What the task asks: The answer is to be the data that follows, transcribed exactly, minus its pictures.

*** Raw data Section Begins ***

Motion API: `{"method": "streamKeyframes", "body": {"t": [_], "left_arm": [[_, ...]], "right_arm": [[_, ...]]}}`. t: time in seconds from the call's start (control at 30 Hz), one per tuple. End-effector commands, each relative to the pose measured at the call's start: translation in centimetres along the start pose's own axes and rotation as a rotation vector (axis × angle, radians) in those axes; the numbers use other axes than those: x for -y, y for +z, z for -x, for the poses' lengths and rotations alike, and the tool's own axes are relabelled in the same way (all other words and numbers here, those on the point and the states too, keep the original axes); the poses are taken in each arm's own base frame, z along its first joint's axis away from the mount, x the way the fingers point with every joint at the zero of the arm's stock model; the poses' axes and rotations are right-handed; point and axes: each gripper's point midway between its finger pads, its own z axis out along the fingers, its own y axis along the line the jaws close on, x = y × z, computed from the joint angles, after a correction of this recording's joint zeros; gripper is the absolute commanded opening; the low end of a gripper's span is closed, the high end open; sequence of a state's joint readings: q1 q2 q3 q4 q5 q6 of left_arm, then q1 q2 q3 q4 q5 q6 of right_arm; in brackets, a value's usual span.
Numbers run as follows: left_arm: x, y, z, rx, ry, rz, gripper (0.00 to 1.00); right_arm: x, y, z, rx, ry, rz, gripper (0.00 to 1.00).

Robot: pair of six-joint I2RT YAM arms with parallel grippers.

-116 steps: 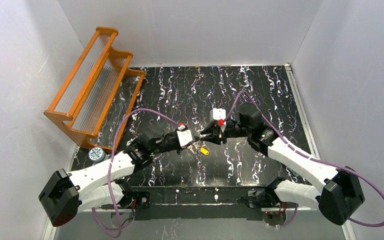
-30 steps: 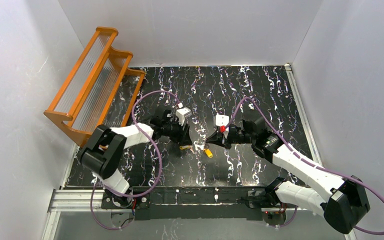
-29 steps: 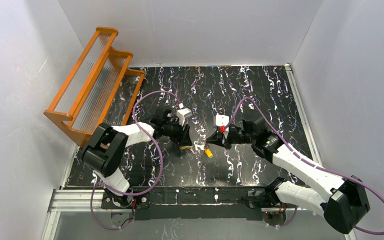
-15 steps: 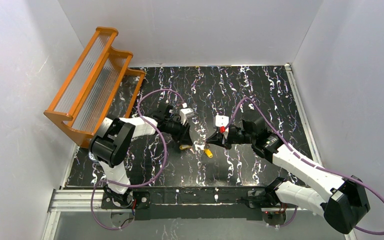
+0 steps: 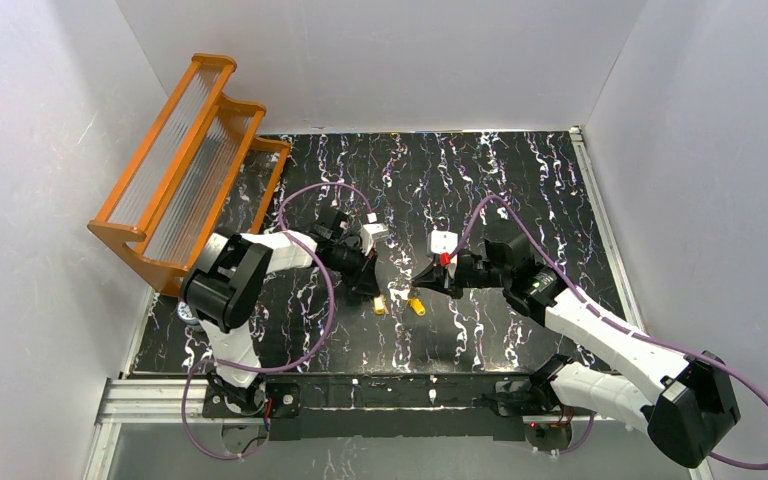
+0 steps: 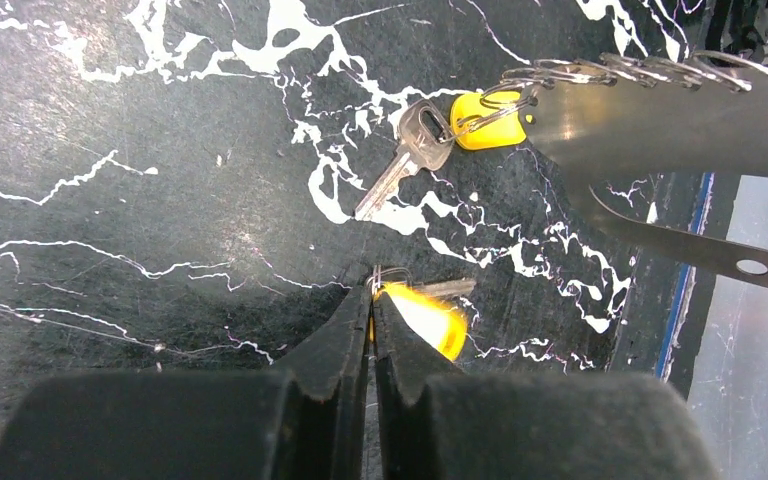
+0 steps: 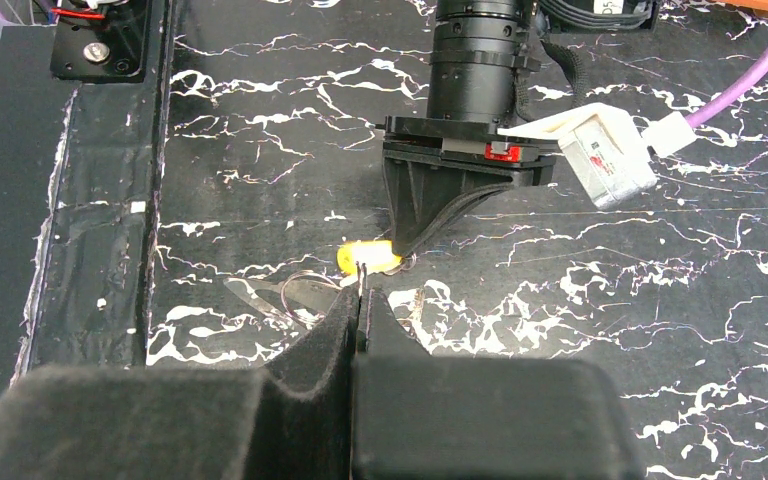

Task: Put the keys on the keyring
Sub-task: Pick up the key from the center of the board.

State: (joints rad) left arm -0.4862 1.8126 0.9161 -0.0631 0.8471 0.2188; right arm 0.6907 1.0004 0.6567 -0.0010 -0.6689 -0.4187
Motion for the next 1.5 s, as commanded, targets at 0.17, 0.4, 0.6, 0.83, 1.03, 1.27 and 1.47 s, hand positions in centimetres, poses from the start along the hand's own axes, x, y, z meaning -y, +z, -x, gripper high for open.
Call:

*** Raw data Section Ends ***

Response to this task:
Motion API: `{"method": "streamKeyframes", "body": {"t": [_], "left_arm": [[_, ...]], "right_arm": [[_, ...]]}}`. t: time in seconds from the call's start (control at 30 Hz), one per tuple. End-effector commands, each relative to the pose measured at the call's start: translation in centimetres along the start pose's own axes and rotation as a rotation vector (axis × angle, radians) in those axes; the numbers use other axes than those: x for -y, y for +z, z for -x, for the poses' lengths and rotations alike, and the tool's own axes are relabelled in the same way (all other words and numbers here, those on the point and the states too, keep the original axes); the poses are taken in each arm's own base frame, z along its first joint's axis away from the mount, x the way the fingers point with every joint at the zero of the arm's stock model; the poses' axes and rotations are right-handed; point and axes: each gripper's point midway between its finger pads, its own z axis out along the fingers, its own y axis along the line the jaws close on, x = y × z, computed from the joint angles, after a correction of this recording's joint zeros; gripper is the absolute commanded opening; the low end of a gripper's span is closed, the high end open; sequence of a state's joint readings: q1 q2 q3 q4 q5 q6 of left_arm, then q1 q2 q3 q4 q5 q6 of right_arm; in brackets, a value's usual span.
Numbers run as follows: left_arm: x, y, z, rx, ry, rz, gripper (0.00 to 1.00); right_arm: x, y, z, rx, ry, rz, gripper (0.00 to 1.00).

Robot: pair of six-joint I2RT YAM arms with parallel grippers.

-116 steps: 
-30 steps: 
-29 steps: 
-15 steps: 
+0 steps: 
+0 steps: 
+0 steps: 

Task: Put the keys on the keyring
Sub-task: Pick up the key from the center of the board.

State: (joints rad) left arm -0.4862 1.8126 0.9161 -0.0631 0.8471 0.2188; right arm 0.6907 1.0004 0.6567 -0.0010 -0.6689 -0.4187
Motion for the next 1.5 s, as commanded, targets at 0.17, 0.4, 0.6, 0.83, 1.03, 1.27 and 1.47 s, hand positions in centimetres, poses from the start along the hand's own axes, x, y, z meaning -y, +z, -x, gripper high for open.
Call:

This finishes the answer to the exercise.